▶ **WHAT TO DO**:
Reproduce the data word for word, keeping every line complete.
──────────
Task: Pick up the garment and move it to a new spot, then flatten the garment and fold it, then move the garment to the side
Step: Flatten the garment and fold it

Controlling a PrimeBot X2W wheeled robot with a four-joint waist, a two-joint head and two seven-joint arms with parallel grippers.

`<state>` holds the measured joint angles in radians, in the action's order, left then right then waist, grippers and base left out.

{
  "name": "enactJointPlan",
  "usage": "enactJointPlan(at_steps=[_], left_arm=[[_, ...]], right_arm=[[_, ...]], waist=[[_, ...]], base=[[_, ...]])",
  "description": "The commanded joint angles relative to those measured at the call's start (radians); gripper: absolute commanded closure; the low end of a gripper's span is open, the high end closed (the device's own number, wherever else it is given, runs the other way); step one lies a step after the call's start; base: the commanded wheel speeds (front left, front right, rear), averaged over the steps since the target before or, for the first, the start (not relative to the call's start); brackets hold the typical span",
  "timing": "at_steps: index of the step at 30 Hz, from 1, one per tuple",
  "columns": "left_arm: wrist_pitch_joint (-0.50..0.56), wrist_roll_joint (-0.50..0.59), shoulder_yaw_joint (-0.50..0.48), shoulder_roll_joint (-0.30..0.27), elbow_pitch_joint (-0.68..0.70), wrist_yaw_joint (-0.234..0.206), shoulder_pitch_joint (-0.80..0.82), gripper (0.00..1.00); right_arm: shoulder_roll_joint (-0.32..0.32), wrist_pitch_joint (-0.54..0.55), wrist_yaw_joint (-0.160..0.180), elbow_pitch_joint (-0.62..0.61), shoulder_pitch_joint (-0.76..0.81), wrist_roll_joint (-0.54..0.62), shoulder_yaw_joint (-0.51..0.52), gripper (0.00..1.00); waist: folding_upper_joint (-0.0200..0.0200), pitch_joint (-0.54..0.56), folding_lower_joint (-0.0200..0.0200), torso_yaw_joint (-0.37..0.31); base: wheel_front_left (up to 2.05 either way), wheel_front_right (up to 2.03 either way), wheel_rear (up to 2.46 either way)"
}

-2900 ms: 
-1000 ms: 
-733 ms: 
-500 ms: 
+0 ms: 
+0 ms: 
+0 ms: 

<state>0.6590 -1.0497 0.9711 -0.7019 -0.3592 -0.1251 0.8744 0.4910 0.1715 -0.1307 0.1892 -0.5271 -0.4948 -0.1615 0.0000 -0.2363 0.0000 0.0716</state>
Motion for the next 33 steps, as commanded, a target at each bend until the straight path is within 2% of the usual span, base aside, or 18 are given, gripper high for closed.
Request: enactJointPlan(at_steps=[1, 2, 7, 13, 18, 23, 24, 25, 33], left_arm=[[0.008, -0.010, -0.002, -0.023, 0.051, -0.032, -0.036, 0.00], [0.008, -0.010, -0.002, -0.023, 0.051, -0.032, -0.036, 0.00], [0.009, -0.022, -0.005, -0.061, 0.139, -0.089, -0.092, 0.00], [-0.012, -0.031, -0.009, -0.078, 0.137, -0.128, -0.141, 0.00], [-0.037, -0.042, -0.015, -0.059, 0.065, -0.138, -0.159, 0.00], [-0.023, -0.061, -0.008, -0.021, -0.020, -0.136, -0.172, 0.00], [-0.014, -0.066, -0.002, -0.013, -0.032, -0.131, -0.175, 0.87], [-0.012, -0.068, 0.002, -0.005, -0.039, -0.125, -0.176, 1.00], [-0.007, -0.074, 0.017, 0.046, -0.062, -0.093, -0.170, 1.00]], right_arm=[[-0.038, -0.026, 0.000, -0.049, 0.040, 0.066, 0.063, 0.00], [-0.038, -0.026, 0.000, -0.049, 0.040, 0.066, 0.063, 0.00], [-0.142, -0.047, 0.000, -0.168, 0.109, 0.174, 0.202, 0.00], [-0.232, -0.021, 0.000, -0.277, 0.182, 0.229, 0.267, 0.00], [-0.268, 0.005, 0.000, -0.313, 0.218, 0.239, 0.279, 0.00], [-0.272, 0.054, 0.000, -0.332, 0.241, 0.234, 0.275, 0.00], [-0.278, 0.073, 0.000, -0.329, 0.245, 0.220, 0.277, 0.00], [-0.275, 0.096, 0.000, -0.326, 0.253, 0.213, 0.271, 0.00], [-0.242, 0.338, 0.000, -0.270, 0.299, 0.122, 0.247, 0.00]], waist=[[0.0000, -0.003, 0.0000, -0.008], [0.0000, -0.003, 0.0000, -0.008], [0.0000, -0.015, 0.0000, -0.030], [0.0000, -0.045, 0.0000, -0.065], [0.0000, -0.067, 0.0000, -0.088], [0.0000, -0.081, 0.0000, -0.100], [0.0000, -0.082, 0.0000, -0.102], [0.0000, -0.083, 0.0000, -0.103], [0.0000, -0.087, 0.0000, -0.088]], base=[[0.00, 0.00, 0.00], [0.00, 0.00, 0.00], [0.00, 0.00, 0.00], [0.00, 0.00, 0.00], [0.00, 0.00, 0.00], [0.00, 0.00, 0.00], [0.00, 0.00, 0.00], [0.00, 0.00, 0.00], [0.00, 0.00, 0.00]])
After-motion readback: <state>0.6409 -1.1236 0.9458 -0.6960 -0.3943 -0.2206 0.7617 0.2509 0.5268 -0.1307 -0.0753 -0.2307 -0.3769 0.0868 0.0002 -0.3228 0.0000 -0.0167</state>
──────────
▶ **OUTPUT BELOW**:
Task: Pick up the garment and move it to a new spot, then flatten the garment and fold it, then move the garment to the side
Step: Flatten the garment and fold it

Controlling a PrimeBot X2W wheeled robot with a four-joint waist, a two-joint head and two seven-joint arms with parallel grippers.

`<state>` holds the measured joint angles in radians, in the action's order, left then right then waist, grippers and base left out.

{
  "name": "enactJointPlan",
  "usage": "enactJointPlan(at_steps=[_], left_arm=[[_, ...]], right_arm=[[_, ...]], waist=[[_, ...]], base=[[_, ...]])",
  "description": "The commanded joint angles relative to those measured at the call's start (radians); gripper: absolute commanded closure; the low end of a gripper's span is open, the high end closed (the device's own number, wherever else it is given, runs the other way); step one lies a step after the call's start; base: the commanded wheel speeds (front left, front right, rear), averaged over the steps since the target before or, for the first, the start (not relative to the call's start); brackets hold the typical span",
  "timing": "at_steps: index of the step at 30 Hz, from 1, one per tuple",
  "columns": "left_arm: wrist_pitch_joint (-0.50..0.56), wrist_roll_joint (-0.50..0.59), shoulder_yaw_joint (-0.50..0.48), shoulder_roll_joint (-0.30..0.27), elbow_pitch_joint (-0.68..0.70), wrist_yaw_joint (-0.234..0.206), shoulder_pitch_joint (-0.80..0.82), gripper (0.00..1.00); right_arm: shoulder_roll_joint (-0.32..0.32), wrist_pitch_joint (-0.54..0.55), wrist_yaw_joint (-0.160..0.180), elbow_pitch_joint (-0.62..0.61), shoulder_pitch_joint (-0.76..0.81), wrist_roll_joint (-0.54..0.62), shoulder_yaw_joint (-0.51..0.52), gripper (0.00..1.00); waist: folding_upper_joint (-0.0200..0.0200), pitch_joint (-0.54..0.56), folding_lower_joint (-0.0200..0.0200), torso_yaw_joint (-0.37..0.31); base: wheel_front_left (up to 2.05 either way), wheel_front_right (up to 2.03 either way), wheel_rear (up to 2.46 either way)"
}

-2900 ms: 
-1000 ms: 
-733 ms: 
-500 ms: 
+0 ms: 
+0 ms: 
+0 ms: 

<state>0.6590 -1.0497 0.9711 -0.7019 -0.3592 -0.1251 0.8744 0.4910 0.1715 -0.1307 0.1892 -0.5271 -0.4948 -0.1615 0.0000 -0.2363 0.0000 0.0716</state>
Motion for the next 33 steps, as commanded, a target at each bend until the straight path is within 2% of the usual span, base aside, or 18 are given, gripper high for closed.
Request: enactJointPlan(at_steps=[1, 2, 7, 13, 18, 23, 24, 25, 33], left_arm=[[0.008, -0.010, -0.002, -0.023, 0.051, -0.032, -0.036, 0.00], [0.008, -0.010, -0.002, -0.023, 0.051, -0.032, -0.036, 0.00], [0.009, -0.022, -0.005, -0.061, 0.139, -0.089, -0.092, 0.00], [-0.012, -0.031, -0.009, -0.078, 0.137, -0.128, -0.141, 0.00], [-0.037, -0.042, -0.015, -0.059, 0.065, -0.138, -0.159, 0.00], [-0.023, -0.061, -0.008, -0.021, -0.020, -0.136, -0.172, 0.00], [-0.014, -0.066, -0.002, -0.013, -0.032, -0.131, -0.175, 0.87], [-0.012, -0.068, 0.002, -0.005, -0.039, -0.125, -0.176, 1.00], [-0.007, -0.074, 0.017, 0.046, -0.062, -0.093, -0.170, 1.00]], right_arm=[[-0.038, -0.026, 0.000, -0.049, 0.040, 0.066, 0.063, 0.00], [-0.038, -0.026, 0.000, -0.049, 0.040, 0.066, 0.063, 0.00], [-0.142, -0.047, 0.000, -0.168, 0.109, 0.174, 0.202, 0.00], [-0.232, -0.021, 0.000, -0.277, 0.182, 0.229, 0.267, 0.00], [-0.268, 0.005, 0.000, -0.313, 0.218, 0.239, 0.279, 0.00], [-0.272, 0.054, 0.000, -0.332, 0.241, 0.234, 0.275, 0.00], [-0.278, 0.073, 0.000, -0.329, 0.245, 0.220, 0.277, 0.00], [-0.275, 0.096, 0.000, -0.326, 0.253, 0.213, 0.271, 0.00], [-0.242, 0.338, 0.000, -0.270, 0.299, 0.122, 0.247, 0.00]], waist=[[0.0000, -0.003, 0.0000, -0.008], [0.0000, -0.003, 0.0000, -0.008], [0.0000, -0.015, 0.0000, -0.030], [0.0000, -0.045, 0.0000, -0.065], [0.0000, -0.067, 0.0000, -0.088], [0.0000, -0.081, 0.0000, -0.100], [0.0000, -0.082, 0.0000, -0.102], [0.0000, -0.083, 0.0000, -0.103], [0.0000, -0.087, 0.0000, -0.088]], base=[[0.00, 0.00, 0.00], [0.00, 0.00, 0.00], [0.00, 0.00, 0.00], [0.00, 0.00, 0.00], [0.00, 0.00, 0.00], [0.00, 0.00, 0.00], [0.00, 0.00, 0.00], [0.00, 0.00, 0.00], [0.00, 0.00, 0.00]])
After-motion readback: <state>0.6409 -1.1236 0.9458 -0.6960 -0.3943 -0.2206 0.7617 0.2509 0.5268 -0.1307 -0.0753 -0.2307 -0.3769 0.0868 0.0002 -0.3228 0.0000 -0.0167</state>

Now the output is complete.